Many women experience a ‘motherhood penalty’ after having children – which includes lower lifetime earnings, slower career progression and reduced workforce participation. Because super is tied to income, this leads to lower average superannuation balances compared to men, and to women without children.
How does parenthood affect women’s superannuation?
Women are more likely to take time out of paid work or reduce their hours after having children. Because superannuation is tied to paid income, this often results in missed contributions and lower balances over time, which compound into retirement.
Is super paid on parental leave in Australia?
Yes. Since 1 July 2025, the Australian Government pays superannuation on its Paid Parental Leave scheme for eligible parents. Contributions are paid at the Superannuation Guarantee rate and are designed to recognise caregiving as part of working life.
Does super on parental leave close the gender super gap?

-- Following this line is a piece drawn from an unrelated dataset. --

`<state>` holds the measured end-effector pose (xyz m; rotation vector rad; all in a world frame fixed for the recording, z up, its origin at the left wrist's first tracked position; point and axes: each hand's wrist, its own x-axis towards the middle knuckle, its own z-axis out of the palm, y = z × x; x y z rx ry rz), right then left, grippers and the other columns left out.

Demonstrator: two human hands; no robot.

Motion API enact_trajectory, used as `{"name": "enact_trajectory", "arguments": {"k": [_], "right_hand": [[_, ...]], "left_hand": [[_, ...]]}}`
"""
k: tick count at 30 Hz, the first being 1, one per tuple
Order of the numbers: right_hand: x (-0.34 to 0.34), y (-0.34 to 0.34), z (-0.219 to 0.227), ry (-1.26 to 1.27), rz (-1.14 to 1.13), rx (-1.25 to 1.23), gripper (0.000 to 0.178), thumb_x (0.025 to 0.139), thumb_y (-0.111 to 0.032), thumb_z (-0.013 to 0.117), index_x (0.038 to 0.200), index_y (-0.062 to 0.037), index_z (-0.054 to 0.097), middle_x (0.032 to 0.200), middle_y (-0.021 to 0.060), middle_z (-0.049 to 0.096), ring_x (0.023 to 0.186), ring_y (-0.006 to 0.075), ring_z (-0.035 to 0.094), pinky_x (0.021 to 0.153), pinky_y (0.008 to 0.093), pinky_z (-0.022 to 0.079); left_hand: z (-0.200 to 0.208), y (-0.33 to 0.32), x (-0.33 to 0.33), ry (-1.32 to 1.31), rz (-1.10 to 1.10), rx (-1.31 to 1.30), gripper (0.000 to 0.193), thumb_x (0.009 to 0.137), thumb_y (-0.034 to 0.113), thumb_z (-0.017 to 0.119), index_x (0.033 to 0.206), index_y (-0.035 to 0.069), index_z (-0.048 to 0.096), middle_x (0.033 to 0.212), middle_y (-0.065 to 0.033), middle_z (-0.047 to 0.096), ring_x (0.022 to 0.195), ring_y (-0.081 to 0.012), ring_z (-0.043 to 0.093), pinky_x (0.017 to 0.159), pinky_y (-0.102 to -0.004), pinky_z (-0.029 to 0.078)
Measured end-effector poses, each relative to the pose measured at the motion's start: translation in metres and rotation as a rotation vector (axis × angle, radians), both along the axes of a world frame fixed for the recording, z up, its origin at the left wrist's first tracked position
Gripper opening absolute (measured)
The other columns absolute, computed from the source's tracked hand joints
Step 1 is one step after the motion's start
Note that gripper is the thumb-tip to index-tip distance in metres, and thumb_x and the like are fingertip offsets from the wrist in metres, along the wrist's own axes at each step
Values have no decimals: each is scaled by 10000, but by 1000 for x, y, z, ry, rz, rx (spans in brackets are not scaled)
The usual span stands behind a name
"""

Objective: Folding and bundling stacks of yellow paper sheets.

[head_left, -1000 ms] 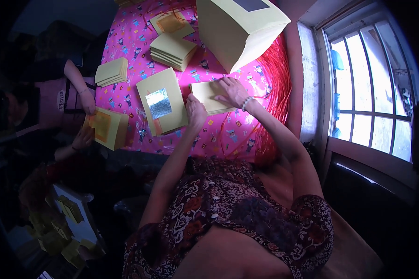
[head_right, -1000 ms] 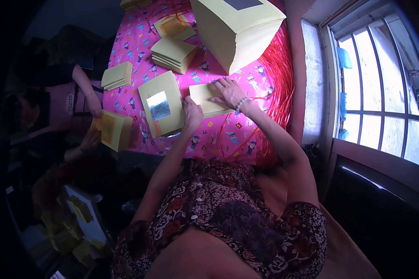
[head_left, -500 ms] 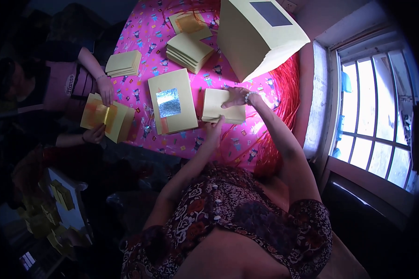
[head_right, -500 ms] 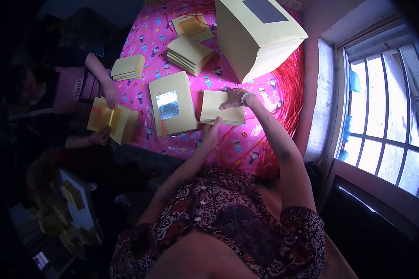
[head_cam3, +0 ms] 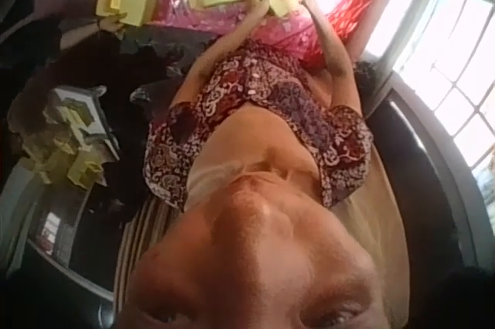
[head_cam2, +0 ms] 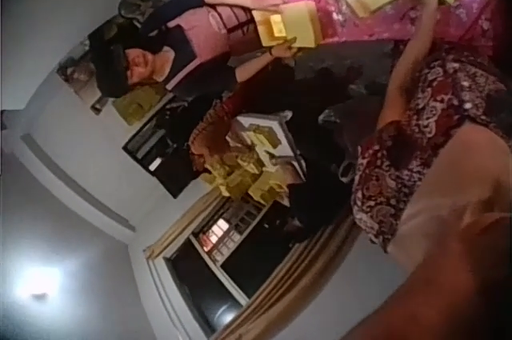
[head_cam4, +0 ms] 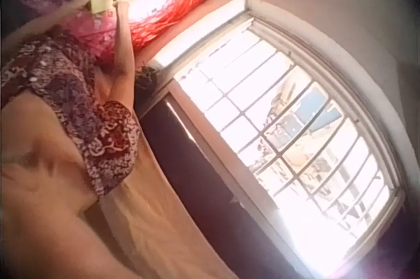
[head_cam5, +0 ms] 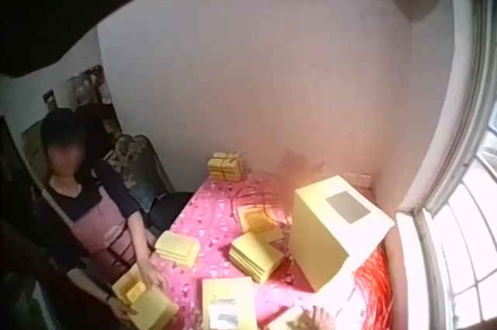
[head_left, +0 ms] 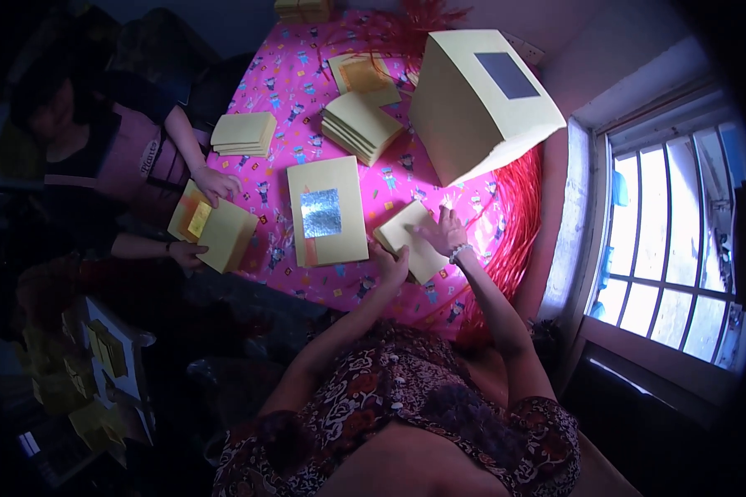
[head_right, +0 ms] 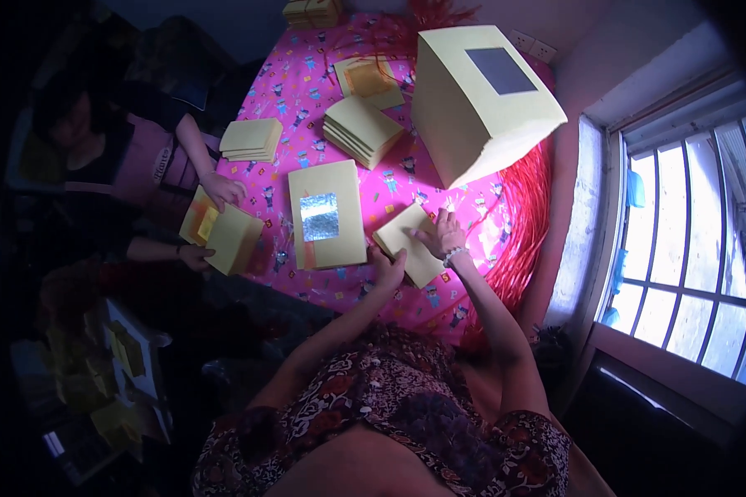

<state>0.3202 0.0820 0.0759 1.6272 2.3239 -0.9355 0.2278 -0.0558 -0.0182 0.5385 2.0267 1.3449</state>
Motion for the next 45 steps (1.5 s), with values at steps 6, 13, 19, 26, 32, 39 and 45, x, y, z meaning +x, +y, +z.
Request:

It helps, but it doesn’t fully close the gap. Super on parental leave is an important reform, but gender pay gaps, part-time work, unpaid care and career interruptions still contribute to women retiring with less super than men.
Why do women retire with less super than men?
Women are more likely to earn less, take career breaks for caregiving, work part-time and miss super contributions during unpaid leave. These factors compound over time, leading to significantly lower retirement savings on average.
What financial issues should parents think about beyond super?
Parents may also need to consider childcare costs, insurance coverage, income protection, financial arrangements between partners, and estate planning, especially during early childhood years when financial pressure is highest.
How does Verve Super support parents and carers?
Verve offers member benefits like the Baby Bump (fee rebates during parental leave), and advocates for policy changes that improve financial outcomes for women and carers.
Is this information relevant to single parents and LGBTQIA+ families?
Yes. Financial impacts of caregiving can affect all family structures. Single parents, queer families and blended families may face additional risks due to income reliance, legal complexity or reduced access to shared financial buffers.